Our Approach to Teaching

At Trinity Academy, all staff (including teachers, pastoral and learning support staff) work closely together to get better in three key classroom processes: Teaching, Learning and Remembering. We do this through incremental coaching (each member of staff is coached by another), co-planning (all staff within a department meet once a week to plan together) and whole-school professional development.

Teaching

We believe teaching is a highly skilled and complex process that is built on routines and relationships. All teachers follow our centralised behaviour policy to a high level of consistency – this provides children with a calm and purposeful environment to learn. Our teachers are considered subject experts who can command the attention of a whole class and provide instructions with absolute clarity and precision.

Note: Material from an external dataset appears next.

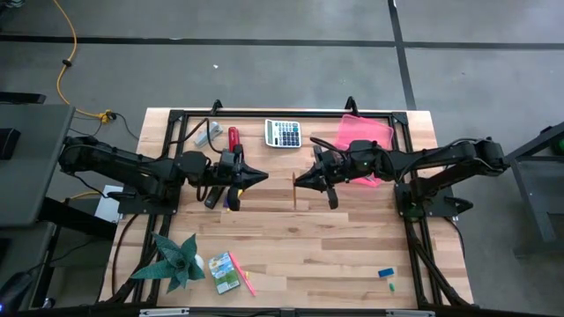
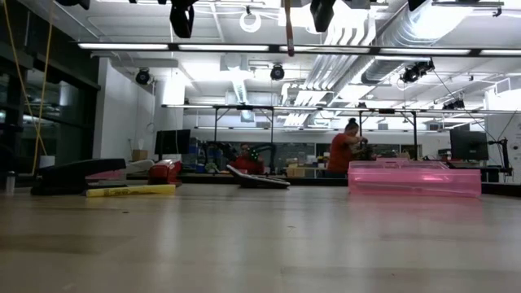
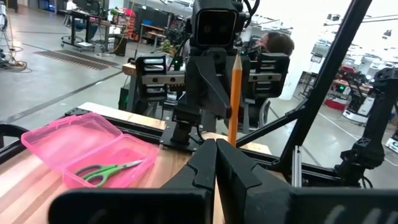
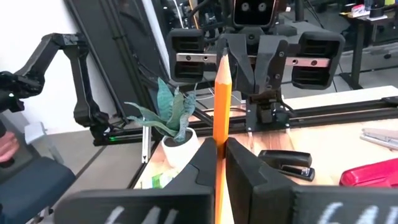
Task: Pack school essentials
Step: Put the yellow pencil into the pink supply box
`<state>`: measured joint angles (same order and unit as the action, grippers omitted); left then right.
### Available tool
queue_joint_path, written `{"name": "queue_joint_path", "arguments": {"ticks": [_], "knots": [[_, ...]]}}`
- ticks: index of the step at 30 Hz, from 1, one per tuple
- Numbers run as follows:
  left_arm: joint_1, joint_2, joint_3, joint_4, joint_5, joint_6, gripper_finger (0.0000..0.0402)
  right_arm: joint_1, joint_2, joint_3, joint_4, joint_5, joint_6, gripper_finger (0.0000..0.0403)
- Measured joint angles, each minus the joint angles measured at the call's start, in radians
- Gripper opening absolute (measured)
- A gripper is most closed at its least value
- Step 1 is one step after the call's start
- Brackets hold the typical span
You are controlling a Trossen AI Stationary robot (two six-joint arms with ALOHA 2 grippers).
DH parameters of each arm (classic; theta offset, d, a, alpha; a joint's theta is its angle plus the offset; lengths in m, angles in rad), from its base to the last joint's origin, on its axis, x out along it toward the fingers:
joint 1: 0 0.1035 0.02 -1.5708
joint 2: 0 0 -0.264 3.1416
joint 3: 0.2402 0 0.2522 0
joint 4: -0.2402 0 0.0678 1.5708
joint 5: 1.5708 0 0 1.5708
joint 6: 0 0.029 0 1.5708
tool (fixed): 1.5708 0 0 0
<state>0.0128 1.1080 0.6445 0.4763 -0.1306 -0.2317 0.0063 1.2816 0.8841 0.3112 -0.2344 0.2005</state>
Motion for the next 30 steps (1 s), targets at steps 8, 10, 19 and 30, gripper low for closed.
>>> {"name": "queue_joint_path", "arguments": {"ticks": [8,10,19,30], "knots": [[0.000,0.000,0.000,0.000,0.041,0.000,0.0000,0.000,0.000,0.000,-0.022,0.002,0.001,0.0000],[0.000,0.000,0.000,0.000,0.043,0.008,0.0000,-0.003,0.000,0.000,-0.024,0.002,0.000,0.0000],[0.004,-0.021,-0.001,0.001,0.088,0.057,0.0000,-0.060,-0.126,0.046,-0.379,0.153,-0.039,0.0000],[0.058,-0.106,-0.001,0.001,0.098,0.113,0.0000,-0.143,-0.150,0.134,-1.172,0.547,0.007,0.0000]]}}
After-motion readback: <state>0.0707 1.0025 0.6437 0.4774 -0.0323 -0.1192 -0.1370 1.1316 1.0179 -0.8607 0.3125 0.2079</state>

Our students show they are attentive when a teacher is addressing the class. They do this through an active listening technique called SLANT (‘sit up’, ‘listen’, ‘ask and answer questions’, ‘nod to show you understand’ and ‘track the teacher’). Teachers think deeply about how to present new subject content in ways that make it ‘stick’ in the minds of the students. We encourage the use of high-quality textbooks in lessons and expect teachers to guide students through the learning process, rather than expecting students to discover things for themselves.

Learning

After being introduced to new content, our students are given the opportunity to think deeply about it – it is through this act that learning happens. Often this will involve extended periods of writing, during which, working in silence is the norm. Activities are structured to stretch high-attaining students, and scaffolded to support those who are more likely to struggle. Teacher feedback is predominantly given verbally to the whole class, rather than through individual comments written in books. Students frequently correct their own work in green pen. Student discussions, called ‘Turn and Talks’ are highly structured and designed to improve oracy.

Remembering

We are guided by the belief that understanding is actually remembering in disguise. In other words, we understand new information by connecting it to existing knowledge, which is only possible if we remember the things we learn. We know that learning something once doesn’t mean it can be remembered easily. It takes time and repeated practice to commit new knowledge securely in long term memory. Students begin lessons with ‘Do Nows’ – generally a series of questions that mix both recently and more distantly acquired knowledge. Teachers also explicitly link any new knowledge to existing knowledge and introduce it in manageable chunks. Our assessment cycle also promotes remembering. Wherever possible, assessments are cumulative in nature and students are explicitly taught how to prepare for them.